> [Work order]:
For each line below that holds "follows", return the line as it stands.

> [Information]:
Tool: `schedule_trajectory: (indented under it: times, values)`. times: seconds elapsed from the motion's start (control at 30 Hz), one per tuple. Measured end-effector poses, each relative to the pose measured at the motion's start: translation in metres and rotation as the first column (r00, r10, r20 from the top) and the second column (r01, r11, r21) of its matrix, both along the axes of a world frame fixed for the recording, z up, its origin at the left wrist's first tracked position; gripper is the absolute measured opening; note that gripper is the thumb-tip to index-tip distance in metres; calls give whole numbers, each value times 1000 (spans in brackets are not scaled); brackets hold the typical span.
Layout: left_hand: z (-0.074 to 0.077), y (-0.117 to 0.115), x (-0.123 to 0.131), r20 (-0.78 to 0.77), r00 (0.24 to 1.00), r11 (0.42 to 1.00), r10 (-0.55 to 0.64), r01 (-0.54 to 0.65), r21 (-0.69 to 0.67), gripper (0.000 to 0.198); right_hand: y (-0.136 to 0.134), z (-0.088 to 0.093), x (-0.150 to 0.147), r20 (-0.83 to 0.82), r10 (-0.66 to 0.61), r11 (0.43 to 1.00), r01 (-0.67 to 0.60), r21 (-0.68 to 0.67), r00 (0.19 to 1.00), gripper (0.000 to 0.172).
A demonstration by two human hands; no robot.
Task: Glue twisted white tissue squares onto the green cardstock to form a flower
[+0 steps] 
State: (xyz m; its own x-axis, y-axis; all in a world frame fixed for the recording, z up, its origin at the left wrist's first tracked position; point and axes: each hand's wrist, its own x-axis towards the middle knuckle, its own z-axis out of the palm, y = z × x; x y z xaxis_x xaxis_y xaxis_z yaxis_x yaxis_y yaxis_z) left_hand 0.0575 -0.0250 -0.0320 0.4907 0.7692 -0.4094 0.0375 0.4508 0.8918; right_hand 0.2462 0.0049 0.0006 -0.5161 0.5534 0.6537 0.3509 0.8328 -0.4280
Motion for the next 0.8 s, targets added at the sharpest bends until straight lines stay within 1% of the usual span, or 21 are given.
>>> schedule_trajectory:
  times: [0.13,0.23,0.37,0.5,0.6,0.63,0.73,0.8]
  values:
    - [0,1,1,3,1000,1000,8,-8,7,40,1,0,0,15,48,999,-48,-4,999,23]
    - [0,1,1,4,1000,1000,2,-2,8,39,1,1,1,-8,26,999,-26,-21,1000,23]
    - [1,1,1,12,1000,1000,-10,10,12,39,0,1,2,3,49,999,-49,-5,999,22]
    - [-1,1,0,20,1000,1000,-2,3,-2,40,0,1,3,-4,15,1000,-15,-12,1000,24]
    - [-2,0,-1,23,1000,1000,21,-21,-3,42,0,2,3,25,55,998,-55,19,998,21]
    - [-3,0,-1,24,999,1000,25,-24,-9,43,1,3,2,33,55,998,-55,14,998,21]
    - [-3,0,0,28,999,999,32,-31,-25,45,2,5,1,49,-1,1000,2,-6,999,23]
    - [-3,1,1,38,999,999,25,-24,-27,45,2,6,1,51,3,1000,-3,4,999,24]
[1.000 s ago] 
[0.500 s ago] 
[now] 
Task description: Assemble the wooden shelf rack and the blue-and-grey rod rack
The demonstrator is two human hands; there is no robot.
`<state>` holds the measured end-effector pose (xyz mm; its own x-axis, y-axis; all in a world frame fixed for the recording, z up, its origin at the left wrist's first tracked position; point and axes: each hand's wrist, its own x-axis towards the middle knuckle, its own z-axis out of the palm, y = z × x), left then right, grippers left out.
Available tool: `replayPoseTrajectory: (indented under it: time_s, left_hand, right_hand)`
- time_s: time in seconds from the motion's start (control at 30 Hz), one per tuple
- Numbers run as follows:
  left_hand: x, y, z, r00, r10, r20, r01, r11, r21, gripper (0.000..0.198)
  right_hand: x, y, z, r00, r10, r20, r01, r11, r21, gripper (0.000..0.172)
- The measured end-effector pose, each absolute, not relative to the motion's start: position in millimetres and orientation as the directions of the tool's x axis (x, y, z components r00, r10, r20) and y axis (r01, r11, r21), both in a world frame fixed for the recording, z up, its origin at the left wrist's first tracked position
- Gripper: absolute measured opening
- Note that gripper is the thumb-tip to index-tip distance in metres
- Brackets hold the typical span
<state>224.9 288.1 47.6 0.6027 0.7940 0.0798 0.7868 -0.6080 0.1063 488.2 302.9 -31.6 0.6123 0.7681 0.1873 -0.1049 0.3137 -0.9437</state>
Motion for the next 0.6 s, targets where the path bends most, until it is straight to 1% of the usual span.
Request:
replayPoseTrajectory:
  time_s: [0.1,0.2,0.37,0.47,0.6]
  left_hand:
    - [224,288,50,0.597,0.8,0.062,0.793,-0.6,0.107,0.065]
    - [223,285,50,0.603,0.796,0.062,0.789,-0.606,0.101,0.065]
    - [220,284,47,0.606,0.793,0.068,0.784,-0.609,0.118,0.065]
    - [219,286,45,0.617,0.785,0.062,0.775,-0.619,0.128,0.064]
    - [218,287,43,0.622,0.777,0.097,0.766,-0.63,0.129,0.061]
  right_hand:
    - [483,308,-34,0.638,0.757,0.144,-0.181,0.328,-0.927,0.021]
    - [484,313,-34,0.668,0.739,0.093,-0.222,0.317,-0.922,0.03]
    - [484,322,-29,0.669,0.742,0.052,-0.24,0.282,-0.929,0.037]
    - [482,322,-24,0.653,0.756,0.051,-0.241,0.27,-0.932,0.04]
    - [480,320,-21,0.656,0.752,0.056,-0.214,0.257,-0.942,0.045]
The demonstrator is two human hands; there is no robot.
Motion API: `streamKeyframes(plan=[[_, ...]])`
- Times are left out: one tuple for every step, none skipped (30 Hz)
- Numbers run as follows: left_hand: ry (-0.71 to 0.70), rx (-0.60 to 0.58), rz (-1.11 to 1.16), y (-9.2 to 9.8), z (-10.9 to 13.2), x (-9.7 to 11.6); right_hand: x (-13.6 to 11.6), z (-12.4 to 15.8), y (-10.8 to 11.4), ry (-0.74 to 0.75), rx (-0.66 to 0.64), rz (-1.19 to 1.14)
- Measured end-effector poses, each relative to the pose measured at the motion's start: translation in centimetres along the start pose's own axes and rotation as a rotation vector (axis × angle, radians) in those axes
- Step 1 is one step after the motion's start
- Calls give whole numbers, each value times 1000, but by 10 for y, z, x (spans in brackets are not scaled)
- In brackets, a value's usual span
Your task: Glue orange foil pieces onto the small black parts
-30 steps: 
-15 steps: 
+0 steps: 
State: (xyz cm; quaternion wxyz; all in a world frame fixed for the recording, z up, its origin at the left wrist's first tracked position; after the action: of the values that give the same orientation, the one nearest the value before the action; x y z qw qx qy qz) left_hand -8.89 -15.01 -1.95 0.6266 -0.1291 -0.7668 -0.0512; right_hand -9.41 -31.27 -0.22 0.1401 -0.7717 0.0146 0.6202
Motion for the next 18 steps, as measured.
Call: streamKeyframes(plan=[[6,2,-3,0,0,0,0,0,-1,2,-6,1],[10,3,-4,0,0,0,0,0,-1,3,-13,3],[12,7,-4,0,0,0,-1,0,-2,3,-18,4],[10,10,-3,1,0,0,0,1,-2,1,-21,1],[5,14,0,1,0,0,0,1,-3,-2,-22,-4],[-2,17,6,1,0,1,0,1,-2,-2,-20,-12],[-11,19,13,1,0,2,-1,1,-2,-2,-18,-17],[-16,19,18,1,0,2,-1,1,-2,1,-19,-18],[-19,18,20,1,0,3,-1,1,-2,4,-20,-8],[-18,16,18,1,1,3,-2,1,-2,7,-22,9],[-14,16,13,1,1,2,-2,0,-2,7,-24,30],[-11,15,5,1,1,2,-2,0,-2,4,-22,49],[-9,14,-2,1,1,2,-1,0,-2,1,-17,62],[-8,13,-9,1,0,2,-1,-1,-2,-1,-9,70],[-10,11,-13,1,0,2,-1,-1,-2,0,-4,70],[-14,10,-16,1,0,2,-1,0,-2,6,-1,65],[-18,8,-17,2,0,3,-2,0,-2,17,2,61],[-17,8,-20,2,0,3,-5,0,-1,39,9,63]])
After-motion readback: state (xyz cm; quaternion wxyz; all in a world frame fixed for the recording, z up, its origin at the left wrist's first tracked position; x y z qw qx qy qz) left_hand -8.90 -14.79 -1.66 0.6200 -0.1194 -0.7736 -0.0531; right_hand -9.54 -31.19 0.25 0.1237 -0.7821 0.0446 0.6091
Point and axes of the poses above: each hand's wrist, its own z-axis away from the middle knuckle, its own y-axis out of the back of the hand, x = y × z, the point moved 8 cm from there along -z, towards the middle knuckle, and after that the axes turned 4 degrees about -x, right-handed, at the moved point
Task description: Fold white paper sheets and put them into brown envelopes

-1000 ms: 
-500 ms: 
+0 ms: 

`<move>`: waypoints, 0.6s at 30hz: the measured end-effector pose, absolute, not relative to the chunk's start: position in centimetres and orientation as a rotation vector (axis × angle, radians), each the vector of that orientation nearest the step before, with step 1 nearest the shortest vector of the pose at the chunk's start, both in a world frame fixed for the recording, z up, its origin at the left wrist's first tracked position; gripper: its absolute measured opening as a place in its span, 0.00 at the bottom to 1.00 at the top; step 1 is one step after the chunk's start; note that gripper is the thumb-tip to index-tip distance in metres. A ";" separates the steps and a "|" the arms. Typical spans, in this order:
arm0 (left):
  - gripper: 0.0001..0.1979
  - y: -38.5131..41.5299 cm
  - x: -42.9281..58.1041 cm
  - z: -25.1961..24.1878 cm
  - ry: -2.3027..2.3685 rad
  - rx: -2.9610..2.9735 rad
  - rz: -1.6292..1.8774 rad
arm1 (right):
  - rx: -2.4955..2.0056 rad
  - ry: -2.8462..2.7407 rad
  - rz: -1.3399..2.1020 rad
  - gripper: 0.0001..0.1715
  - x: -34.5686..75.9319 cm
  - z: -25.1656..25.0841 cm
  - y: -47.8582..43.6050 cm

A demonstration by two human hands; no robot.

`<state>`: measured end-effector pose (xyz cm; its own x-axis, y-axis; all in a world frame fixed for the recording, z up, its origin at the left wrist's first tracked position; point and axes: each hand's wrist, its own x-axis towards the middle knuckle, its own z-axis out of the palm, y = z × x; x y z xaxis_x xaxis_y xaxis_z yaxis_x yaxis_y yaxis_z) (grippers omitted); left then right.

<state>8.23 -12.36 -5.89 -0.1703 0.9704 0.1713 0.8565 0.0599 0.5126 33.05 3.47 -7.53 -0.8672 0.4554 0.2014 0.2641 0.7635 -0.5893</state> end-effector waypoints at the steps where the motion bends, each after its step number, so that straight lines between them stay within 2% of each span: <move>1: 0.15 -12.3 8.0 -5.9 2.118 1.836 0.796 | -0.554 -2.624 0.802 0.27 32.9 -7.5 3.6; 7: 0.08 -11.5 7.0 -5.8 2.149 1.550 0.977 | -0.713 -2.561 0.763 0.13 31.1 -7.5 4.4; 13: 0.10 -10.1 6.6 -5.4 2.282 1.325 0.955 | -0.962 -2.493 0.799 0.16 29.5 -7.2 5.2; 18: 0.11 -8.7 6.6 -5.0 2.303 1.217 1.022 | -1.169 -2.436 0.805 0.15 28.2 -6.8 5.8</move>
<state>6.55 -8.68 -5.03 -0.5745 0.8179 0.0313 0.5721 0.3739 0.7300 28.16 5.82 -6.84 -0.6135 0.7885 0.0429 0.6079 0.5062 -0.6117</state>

> [Answer area]:
- Numbers run as follows:
- Numbers run as follows: left_hand: ry (-0.71 to 0.70), rx (-0.60 to 0.58), rz (-1.11 to 1.16), y (-9.2 to 9.8), z (-10.9 to 13.2), x (-9.7 to 11.6); right_hand: x (-13.6 to 11.6), z (-12.4 to 15.8), y (-10.8 to 11.4), ry (-0.74 to 0.75), rx (-0.66 to 0.64), rz (-1.19 to 1.14)

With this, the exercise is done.